老人向けのサービスは専業化しているのです。









介護はしてもらえるのですが、内容まではどうでしょうか。

サ付き住宅では、老人が日常生活を送るため、雨露をしのぐための建物が必要となり、建物が準備できたなら三度の食事が必要となります。老人だからといって、日に三度の食事を二度に減らすわけにはいきません。毎日三度の食事を提供するとなると、サ付き住宅の運営者にとっては負担が大きいものです。調理室を揃え、調理人を雇うとなれば、経費が多くなります。そこで、サ付き住宅専門の給食会社が発生し、調理した食事を毎日配達してくれるようになりました。住宅の管理と運営はサ付き住宅が、食事の手配は給食会社がそれぞれ分担することで、人件費を安くしようとするものです。

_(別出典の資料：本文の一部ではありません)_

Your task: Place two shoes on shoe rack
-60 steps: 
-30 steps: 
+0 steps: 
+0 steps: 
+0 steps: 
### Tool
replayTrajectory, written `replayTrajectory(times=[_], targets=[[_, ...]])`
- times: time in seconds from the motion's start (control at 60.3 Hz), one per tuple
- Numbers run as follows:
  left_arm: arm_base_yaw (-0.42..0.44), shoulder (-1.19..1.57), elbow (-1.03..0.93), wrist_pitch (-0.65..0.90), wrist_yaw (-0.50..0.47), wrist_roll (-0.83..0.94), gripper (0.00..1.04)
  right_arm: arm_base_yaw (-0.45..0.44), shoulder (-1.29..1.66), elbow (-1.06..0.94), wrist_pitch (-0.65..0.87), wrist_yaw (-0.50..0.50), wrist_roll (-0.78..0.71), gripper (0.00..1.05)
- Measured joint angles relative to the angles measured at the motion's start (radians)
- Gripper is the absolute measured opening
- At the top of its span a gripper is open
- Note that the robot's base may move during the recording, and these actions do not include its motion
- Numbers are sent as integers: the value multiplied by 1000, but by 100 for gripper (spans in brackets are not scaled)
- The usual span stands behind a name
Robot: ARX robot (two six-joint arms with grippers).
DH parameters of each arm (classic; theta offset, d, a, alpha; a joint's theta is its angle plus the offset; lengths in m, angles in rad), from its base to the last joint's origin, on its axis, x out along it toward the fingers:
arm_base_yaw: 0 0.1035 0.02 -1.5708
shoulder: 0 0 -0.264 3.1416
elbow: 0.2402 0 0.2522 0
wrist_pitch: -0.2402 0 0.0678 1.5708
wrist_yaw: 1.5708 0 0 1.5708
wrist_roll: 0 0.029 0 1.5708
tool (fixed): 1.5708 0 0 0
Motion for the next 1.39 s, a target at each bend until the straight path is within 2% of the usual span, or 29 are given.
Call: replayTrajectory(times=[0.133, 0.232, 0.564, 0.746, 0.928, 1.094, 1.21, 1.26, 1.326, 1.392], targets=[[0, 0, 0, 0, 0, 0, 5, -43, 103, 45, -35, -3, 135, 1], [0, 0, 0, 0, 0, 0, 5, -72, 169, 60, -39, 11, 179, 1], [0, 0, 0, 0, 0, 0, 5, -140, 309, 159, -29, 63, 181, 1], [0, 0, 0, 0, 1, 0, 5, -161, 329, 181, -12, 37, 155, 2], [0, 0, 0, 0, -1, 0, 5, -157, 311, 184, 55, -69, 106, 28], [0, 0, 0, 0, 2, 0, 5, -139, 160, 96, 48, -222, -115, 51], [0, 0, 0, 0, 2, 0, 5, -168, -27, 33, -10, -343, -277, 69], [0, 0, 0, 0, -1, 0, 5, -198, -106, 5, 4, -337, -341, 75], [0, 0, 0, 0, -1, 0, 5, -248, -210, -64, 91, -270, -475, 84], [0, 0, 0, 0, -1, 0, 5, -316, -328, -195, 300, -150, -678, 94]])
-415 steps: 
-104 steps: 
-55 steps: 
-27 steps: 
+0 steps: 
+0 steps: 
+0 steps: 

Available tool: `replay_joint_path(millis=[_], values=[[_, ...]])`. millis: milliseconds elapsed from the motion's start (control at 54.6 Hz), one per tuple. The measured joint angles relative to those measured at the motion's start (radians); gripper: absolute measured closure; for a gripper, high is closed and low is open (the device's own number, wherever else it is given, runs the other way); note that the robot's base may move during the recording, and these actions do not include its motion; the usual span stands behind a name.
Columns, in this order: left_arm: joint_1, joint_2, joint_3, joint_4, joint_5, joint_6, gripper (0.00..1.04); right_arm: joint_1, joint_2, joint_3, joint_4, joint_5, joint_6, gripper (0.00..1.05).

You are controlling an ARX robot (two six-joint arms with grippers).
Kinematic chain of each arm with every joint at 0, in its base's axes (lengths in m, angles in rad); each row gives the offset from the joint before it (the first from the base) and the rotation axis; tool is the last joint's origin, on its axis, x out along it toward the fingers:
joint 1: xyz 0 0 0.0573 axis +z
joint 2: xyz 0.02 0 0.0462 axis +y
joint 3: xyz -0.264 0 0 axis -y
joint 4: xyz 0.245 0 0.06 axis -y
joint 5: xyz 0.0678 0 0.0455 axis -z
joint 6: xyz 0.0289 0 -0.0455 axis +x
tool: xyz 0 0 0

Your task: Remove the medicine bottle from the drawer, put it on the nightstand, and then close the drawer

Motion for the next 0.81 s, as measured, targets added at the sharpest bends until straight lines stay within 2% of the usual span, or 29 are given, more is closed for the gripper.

一段目の写真は、老人の体力に合わせた調理を各種提供できる給食会社で、食材を細かくしたミキサー食や柔らかく煮込んだソフト食などを配送しています。三段目の写真は、比較的量の多い給食に対応できる会社で、一食250円で提供できるとのことでした(ご飯、みそ汁は別)。なお、一段目から三段目の給食会社では、食事は全て冷凍であり、サ付き住宅では電子レンジで温めるだけでした。その逆が四段目の写真で、こちらはなるべく住宅の近くで手作りの料理を提供しよう、という趣旨の給食会社でした。高級路線をねらっているのでしょうが、当然、食費は他社と比べて高くなっています。
サ付き住宅では、建設費の支援や税制の優遇がある代わりに、住宅に住む老人への「医療の支援」や「日常生活の監視」などのサービスを義務にしています。そこで、これらのサービスを支援する企業も出てきました。五段目の写真は、治療薬を宅配する薬局です。各サ付き住宅と提携し、その住宅に住む老人が必要とする治療薬を六段目の写真にあるように一回分の分量に袋詰めして配送してくれるのです。薬局に老人が出向かなくとも、処方せんをサ付き住宅から一括して渡せば治療薬をまとめて配達できる仕組みとなっています。
また、サ付き住宅の運営では、高齢者の日常生活の安否確認が運営者の義務となっています。このため、老人の行動を監視したり、非常時に連絡できるシステムを販売する企業のブースも多く見られます。サ付き住宅では、老人は相部屋ではなく個室のため、運営者が常時見守ることができず、このような電子的なシステムが必要となったのでしょう。七段目の写真はベッドにセンサーを配置し、老人の動きを監視するもので、八段目の写真は緊急時に老人が管理者を呼び出すことのできる通報装置です。このような電子的な監視、通報装置は比較的構造が簡単なため、多数の業者が出品していました。